▶ [What you will do] Copy each line below that has "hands".

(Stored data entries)
○ ○ ○ ○ ○ ○ ○

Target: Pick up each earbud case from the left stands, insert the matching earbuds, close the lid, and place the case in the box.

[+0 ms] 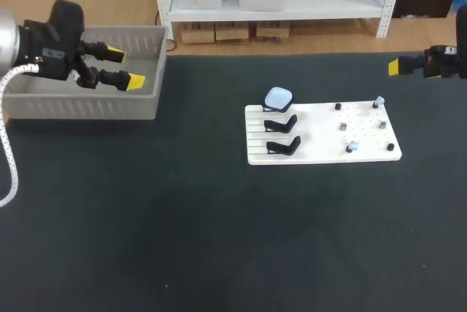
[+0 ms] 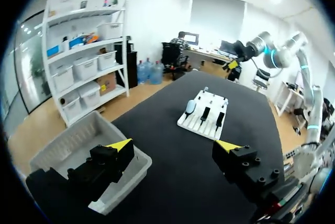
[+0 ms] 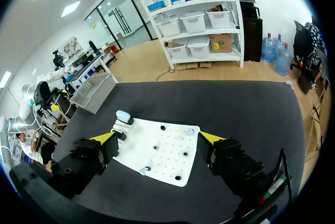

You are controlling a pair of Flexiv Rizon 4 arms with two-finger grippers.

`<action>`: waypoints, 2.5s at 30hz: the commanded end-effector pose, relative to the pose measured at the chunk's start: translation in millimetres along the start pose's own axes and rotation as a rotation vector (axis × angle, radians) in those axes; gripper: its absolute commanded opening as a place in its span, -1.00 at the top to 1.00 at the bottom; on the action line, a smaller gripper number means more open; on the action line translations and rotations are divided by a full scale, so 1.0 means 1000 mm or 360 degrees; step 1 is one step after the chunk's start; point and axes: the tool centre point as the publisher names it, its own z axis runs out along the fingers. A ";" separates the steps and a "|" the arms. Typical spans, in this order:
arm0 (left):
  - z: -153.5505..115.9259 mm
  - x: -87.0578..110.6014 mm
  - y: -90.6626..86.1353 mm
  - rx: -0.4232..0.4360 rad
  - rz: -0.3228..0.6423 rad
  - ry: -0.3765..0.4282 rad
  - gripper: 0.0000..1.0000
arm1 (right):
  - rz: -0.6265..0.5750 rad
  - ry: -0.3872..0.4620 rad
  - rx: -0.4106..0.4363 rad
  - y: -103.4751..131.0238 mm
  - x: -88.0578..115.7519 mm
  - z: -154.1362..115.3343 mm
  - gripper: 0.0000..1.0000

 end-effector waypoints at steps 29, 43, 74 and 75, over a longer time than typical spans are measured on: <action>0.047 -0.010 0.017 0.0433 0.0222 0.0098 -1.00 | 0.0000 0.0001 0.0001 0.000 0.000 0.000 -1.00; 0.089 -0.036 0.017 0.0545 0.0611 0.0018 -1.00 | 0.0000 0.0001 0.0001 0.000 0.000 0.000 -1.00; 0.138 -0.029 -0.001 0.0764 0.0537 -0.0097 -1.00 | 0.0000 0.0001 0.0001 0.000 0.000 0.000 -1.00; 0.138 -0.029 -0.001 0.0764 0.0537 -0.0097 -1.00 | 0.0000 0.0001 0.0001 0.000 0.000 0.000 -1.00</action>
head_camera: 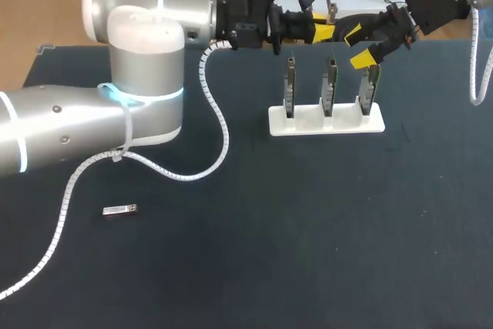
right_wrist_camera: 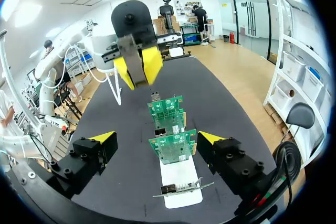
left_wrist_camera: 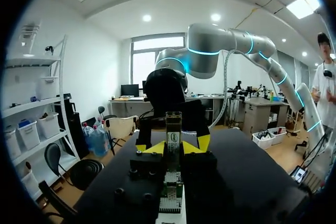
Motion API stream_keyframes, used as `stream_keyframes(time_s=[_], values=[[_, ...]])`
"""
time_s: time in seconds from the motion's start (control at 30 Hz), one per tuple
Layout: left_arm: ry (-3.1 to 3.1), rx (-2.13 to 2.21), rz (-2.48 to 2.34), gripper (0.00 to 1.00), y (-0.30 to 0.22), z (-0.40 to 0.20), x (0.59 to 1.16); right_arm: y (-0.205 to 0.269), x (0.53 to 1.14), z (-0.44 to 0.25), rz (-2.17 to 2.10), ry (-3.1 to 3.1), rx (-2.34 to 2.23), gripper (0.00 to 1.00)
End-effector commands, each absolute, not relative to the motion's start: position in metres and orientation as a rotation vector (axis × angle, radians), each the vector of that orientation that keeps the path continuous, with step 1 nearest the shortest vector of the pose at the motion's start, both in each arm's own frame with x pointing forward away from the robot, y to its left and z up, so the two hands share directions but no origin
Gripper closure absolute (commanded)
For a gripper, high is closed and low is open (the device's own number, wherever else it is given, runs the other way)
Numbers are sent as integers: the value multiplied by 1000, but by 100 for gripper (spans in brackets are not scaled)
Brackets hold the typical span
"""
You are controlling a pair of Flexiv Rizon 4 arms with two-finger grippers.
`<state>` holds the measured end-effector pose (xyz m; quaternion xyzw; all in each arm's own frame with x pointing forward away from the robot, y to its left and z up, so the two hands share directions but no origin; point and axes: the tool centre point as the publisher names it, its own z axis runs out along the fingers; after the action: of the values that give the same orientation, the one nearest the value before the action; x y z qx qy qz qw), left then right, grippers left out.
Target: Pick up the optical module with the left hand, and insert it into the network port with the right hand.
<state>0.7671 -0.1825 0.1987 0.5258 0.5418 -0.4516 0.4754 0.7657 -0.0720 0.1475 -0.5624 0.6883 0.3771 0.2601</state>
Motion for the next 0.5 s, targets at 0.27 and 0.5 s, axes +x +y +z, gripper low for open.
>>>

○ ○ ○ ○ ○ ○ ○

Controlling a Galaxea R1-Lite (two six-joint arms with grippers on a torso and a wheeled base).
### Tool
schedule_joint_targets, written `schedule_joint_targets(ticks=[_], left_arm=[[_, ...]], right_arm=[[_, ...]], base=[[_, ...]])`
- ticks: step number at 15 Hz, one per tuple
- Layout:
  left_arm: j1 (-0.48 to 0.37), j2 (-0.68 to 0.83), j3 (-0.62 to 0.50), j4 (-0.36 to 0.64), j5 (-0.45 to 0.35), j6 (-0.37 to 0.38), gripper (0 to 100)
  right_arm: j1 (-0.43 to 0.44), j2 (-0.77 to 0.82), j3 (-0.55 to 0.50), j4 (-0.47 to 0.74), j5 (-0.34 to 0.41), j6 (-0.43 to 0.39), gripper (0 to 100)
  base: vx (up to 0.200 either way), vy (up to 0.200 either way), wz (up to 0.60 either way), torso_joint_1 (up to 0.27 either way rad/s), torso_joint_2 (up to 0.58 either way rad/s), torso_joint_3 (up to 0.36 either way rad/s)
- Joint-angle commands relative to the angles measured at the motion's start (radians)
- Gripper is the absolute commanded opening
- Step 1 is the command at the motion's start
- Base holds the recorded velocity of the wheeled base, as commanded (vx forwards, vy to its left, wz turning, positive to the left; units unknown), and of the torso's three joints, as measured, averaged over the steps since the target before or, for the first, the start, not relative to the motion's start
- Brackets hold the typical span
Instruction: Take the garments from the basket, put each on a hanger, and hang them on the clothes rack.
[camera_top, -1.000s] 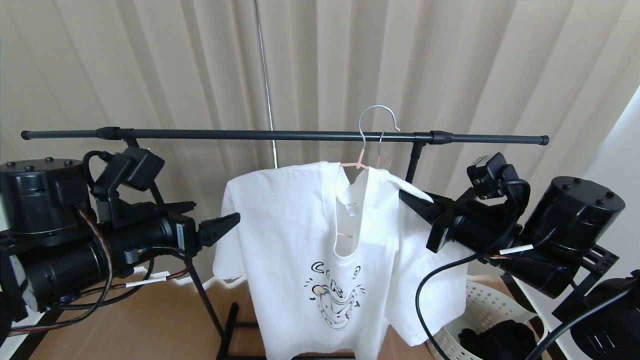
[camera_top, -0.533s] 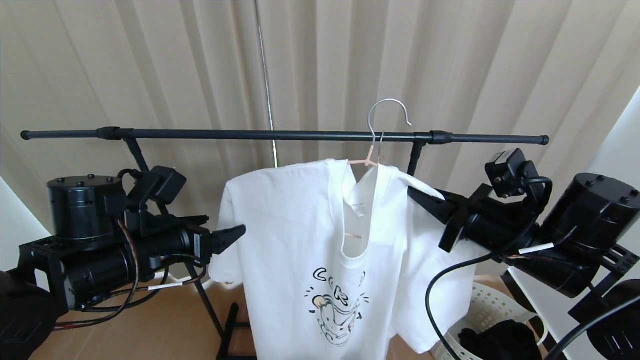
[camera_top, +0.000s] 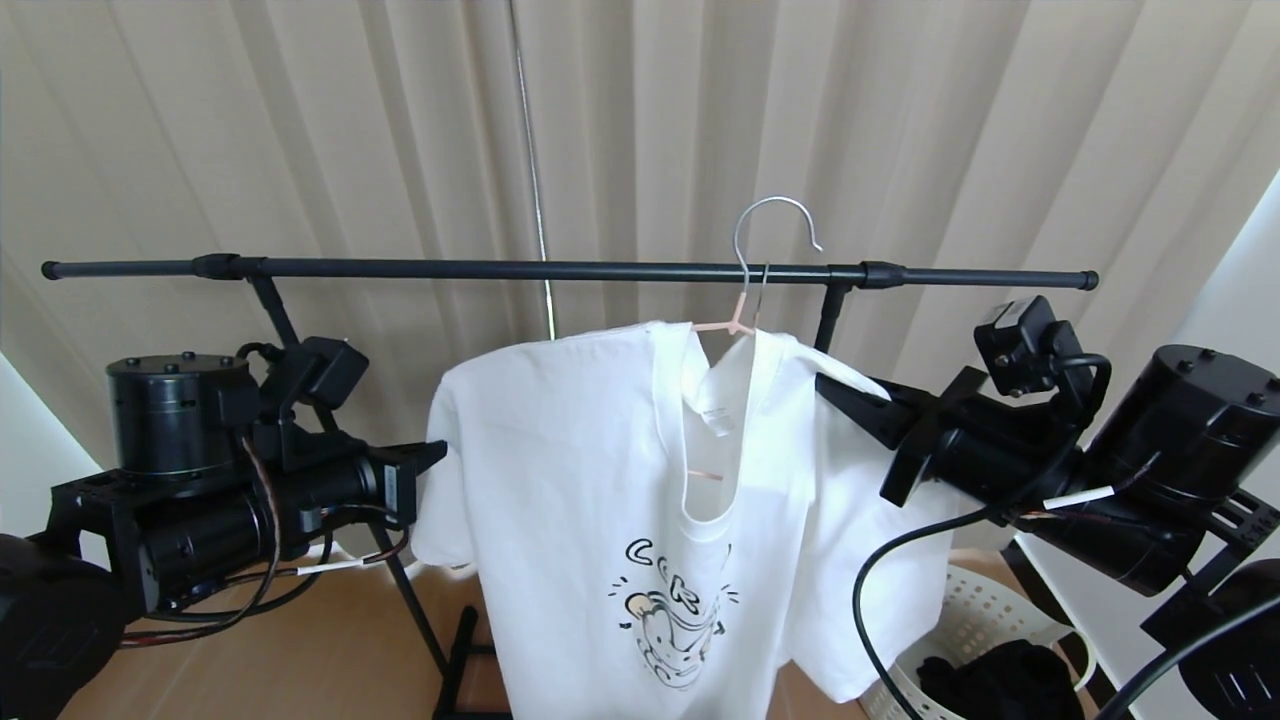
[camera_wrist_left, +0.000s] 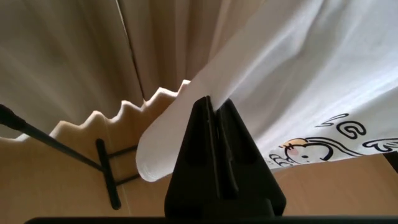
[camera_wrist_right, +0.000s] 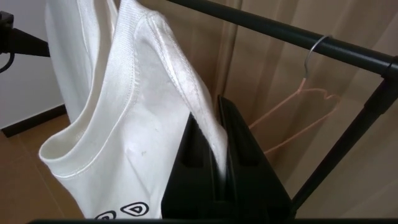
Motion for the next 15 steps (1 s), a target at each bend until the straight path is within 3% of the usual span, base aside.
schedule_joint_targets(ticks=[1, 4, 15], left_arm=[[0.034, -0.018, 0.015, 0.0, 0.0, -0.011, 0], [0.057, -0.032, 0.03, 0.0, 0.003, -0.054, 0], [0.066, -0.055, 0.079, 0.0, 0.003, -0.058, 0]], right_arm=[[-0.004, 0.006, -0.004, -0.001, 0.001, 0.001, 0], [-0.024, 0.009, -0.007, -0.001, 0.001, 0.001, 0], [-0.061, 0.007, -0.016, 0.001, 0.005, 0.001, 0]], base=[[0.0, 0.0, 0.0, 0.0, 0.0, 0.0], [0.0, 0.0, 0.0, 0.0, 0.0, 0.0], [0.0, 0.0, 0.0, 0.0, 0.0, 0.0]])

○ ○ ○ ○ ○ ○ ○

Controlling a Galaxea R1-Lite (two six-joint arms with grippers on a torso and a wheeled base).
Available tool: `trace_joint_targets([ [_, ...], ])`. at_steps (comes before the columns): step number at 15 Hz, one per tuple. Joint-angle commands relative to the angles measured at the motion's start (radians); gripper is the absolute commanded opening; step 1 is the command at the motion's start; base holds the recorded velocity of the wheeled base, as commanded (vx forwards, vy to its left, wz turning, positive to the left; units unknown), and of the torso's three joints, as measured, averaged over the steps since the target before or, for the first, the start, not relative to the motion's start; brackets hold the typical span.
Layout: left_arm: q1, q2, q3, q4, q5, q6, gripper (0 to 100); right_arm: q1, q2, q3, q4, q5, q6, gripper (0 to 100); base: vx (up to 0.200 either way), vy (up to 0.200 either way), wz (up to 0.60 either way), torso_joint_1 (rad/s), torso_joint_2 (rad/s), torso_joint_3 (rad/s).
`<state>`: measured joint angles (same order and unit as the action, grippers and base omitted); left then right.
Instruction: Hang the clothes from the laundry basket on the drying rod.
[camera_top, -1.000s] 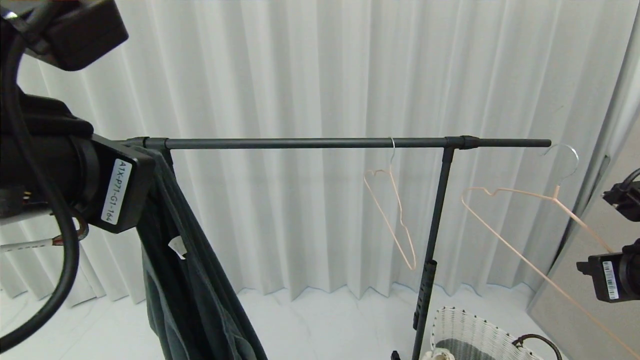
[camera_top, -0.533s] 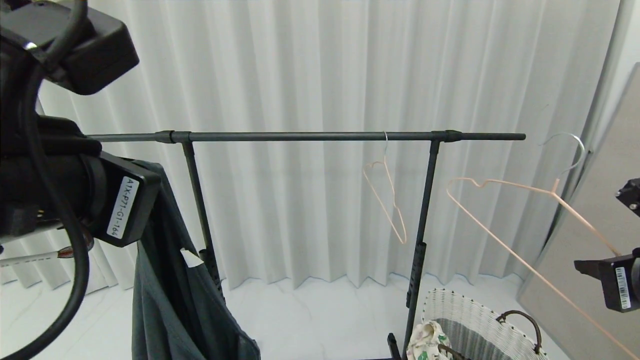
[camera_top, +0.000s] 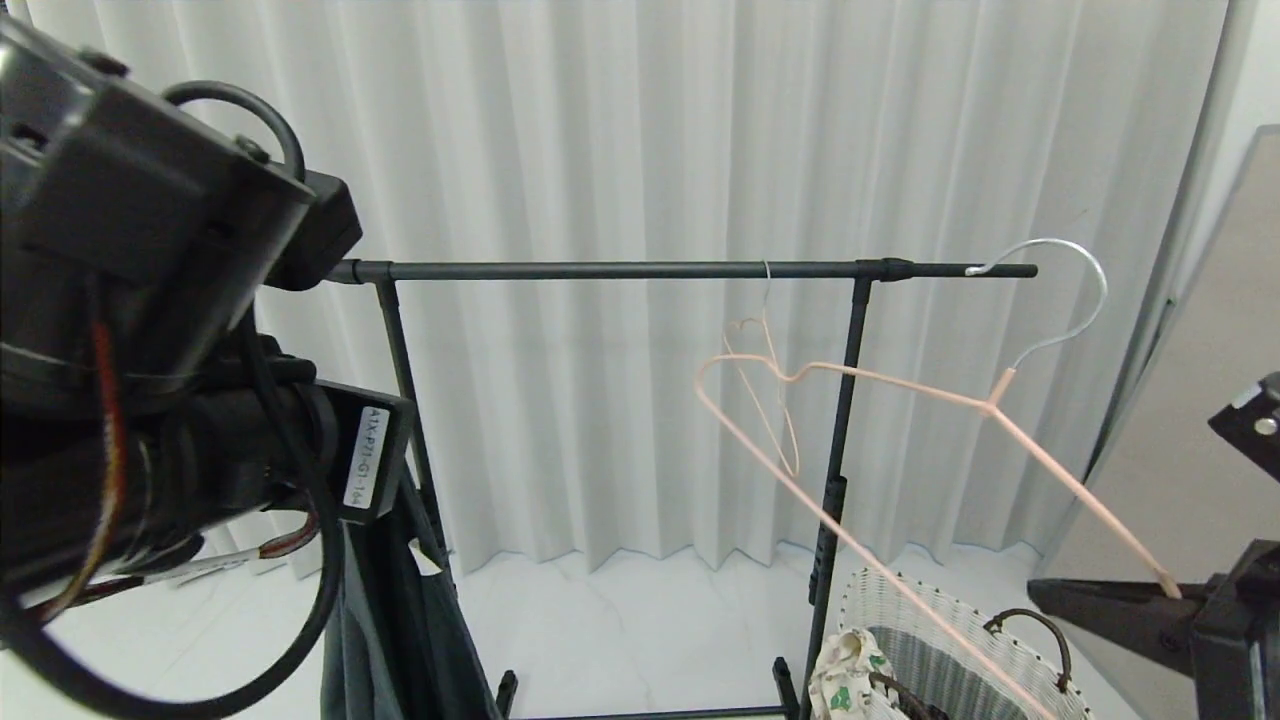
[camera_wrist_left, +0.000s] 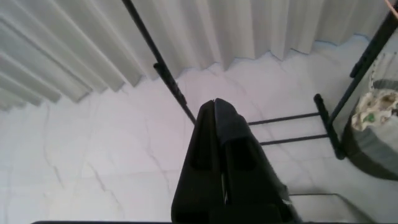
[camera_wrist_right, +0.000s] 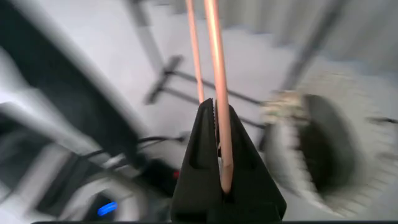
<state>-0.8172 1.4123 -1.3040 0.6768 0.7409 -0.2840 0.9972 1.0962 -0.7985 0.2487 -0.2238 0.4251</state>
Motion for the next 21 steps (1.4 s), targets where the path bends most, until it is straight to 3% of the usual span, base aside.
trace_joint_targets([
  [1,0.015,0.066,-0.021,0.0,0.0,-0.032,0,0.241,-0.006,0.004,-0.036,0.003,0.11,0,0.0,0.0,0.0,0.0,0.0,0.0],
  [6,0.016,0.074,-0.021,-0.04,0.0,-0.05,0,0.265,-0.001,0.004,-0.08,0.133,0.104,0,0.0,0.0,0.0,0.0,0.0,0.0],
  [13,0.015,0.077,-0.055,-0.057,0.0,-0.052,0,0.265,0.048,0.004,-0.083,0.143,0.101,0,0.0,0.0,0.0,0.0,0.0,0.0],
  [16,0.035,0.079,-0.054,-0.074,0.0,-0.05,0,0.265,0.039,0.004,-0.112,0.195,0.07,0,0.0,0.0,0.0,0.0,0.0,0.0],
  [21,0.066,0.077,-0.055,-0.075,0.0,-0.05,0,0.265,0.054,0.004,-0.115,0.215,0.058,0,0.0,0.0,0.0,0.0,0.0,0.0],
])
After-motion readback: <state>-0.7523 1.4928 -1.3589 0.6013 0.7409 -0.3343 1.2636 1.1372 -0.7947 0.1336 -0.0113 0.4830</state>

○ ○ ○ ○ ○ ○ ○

▶ [Result of this task]
End-effector commands, each absolute, not relative to the motion's start: position in metres and orientation as a rotation vector (axis × angle, radians), each the vector of that orientation that keeps the path continuous, with step 1 nearest the shortest vector of the pose at the motion's start, both in each arm's own frame with x pointing forward away from the robot, y to its left and z up, so the two hands share directions but no origin
`<state>` holds the measured end-effector pose (xyz m; quaternion xyzw; all in each arm's own frame with x pointing forward away from the robot, y to its left and z up, so the two hands share directions but no origin; point and axes: the tool centre point as the publisher names it, its own z axis runs out along the fingers; after the action: of the values that give the same orientation, the one nearest the value before the action; x y z qx qy qz qw), left then right, grippers left out.

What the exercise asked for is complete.